Report every line of the data where the string "third" appears.

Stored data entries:
________________________

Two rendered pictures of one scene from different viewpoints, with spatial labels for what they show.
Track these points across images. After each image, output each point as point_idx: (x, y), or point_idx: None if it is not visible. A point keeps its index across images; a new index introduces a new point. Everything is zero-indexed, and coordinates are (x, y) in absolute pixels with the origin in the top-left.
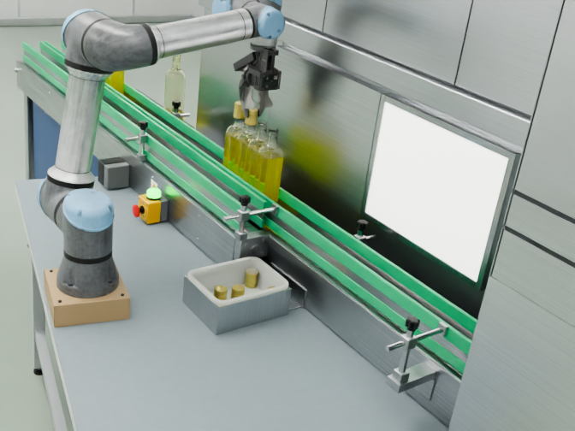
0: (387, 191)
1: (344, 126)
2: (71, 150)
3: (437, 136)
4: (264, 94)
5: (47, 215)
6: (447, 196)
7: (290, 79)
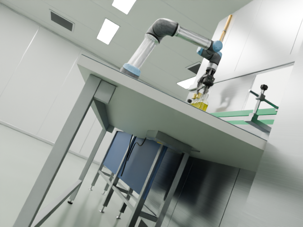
0: (252, 106)
1: (236, 93)
2: (134, 58)
3: (280, 72)
4: (206, 88)
5: None
6: (283, 91)
7: (217, 90)
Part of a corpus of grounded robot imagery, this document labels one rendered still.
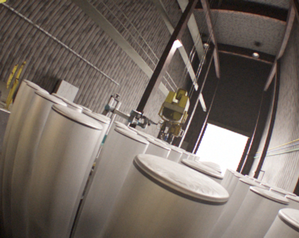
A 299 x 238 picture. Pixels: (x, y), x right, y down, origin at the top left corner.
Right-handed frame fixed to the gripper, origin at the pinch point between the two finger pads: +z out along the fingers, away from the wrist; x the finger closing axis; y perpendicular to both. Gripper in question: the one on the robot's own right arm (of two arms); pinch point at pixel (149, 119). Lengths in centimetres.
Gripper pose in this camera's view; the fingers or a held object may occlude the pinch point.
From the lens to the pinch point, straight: 249.6
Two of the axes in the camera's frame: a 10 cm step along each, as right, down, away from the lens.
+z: 8.8, 4.1, 2.3
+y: -4.0, 9.1, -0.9
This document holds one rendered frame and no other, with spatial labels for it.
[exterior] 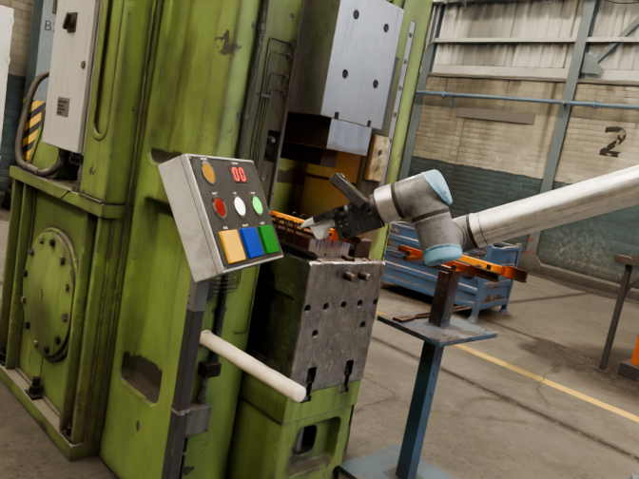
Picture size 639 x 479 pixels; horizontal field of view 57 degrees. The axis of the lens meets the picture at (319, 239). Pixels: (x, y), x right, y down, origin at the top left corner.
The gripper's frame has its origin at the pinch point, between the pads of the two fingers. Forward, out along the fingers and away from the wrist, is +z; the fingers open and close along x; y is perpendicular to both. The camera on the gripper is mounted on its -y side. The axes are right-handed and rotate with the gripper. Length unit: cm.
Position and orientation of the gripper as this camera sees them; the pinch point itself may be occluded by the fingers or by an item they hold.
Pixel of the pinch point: (304, 222)
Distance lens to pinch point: 152.0
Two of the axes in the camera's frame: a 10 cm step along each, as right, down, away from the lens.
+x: 3.4, -0.8, 9.4
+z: -8.9, 2.9, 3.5
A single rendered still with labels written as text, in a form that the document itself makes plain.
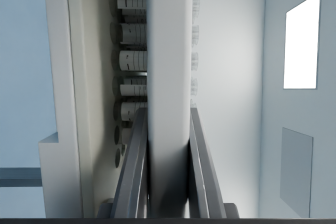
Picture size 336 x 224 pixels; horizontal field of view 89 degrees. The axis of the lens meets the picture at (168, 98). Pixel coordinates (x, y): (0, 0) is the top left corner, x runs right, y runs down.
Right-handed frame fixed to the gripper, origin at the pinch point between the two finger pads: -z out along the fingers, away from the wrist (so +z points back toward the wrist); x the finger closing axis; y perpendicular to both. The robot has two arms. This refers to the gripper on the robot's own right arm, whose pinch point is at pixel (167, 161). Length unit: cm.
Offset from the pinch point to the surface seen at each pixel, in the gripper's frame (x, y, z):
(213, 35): -88, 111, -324
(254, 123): -170, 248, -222
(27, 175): 41, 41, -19
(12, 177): 45, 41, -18
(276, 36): -185, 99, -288
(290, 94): -186, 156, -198
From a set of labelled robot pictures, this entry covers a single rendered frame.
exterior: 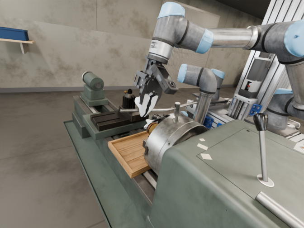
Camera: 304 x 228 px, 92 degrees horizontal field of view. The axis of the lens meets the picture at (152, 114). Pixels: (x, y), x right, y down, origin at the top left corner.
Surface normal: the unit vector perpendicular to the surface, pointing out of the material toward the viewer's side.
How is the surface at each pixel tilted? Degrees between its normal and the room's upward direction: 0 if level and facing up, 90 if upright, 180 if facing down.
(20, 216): 0
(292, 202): 0
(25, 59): 90
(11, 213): 0
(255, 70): 90
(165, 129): 38
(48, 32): 90
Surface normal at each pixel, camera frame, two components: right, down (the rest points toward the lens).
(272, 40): -0.98, 0.18
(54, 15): 0.48, 0.44
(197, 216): -0.78, 0.18
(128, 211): 0.13, -0.89
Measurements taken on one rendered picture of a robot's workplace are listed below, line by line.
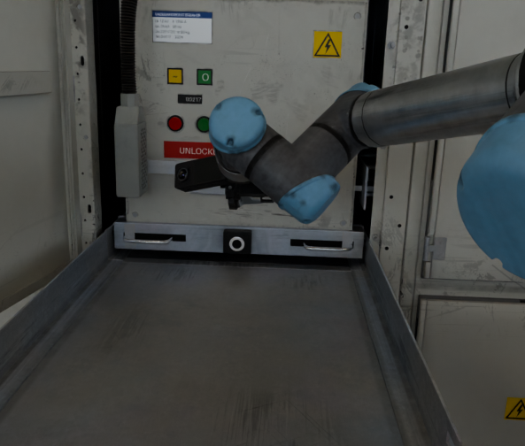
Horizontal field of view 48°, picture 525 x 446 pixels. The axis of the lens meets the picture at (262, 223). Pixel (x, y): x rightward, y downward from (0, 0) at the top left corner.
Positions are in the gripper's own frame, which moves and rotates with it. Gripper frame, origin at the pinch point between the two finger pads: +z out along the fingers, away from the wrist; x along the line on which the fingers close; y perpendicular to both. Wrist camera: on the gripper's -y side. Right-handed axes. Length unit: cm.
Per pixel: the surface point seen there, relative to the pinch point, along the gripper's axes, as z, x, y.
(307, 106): 5.6, 21.3, 13.3
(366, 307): 0.7, -19.7, 24.3
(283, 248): 19.3, -5.5, 9.4
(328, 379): -20.8, -32.2, 15.7
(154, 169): 8.8, 7.9, -17.7
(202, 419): -30.5, -37.5, -0.5
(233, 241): 16.1, -5.0, -1.4
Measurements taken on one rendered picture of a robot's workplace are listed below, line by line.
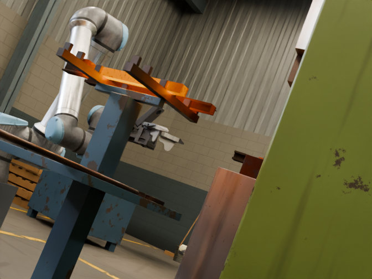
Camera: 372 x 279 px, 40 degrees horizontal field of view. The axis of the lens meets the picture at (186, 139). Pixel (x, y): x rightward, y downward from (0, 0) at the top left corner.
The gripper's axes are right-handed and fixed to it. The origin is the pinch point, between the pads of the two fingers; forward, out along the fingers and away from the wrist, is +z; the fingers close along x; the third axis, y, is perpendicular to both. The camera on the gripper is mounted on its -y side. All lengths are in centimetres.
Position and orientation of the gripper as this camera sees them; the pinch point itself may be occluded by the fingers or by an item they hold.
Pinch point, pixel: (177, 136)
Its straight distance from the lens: 182.4
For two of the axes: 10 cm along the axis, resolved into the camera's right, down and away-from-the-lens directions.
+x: -3.5, -2.9, -8.9
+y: -3.7, 9.2, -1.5
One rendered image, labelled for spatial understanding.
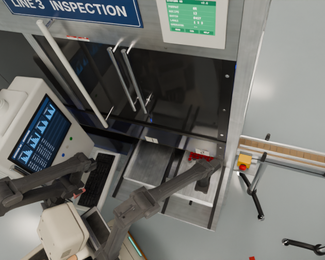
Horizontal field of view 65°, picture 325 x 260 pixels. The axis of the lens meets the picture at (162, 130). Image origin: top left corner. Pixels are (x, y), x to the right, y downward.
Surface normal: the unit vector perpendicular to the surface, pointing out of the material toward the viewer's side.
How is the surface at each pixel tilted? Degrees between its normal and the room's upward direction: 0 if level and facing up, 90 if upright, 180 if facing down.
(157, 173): 0
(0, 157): 90
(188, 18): 90
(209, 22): 90
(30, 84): 0
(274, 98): 0
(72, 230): 42
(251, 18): 90
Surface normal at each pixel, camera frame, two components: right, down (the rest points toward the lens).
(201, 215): -0.15, -0.51
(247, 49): -0.33, 0.83
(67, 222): 0.41, -0.77
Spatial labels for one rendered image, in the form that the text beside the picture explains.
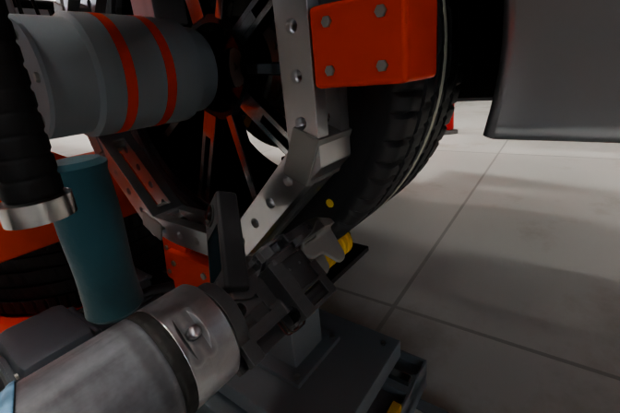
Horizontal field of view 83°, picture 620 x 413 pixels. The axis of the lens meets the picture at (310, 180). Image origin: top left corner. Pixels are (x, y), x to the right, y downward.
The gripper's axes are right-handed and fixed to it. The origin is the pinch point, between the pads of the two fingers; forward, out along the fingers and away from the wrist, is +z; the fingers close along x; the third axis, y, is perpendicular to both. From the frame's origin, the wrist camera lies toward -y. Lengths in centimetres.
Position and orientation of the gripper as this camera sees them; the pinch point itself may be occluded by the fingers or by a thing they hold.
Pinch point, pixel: (322, 221)
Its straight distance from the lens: 46.7
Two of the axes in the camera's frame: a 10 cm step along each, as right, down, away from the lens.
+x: 5.0, -6.0, -6.3
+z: 5.9, -2.9, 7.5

________________________

• [Written response]
The gripper's axes are right-handed and fixed to it. The origin is the pinch point, between the pads of the two fingers; forward, out along the fingers and away from the wrist, is +z; the fingers close along x; the third axis, y, is perpendicular to both. The camera on the gripper is mounted on its -y side. All lengths are in centimetres.
The gripper's axes are right-handed and fixed to it. The origin is the pinch point, between the pads of the two fingers; forward, out along the fingers and away from the wrist, is +z; the fingers close along x; the third axis, y, is perpendicular to both. From the frame's origin, the wrist camera lies toward -y. Lengths in centimetres.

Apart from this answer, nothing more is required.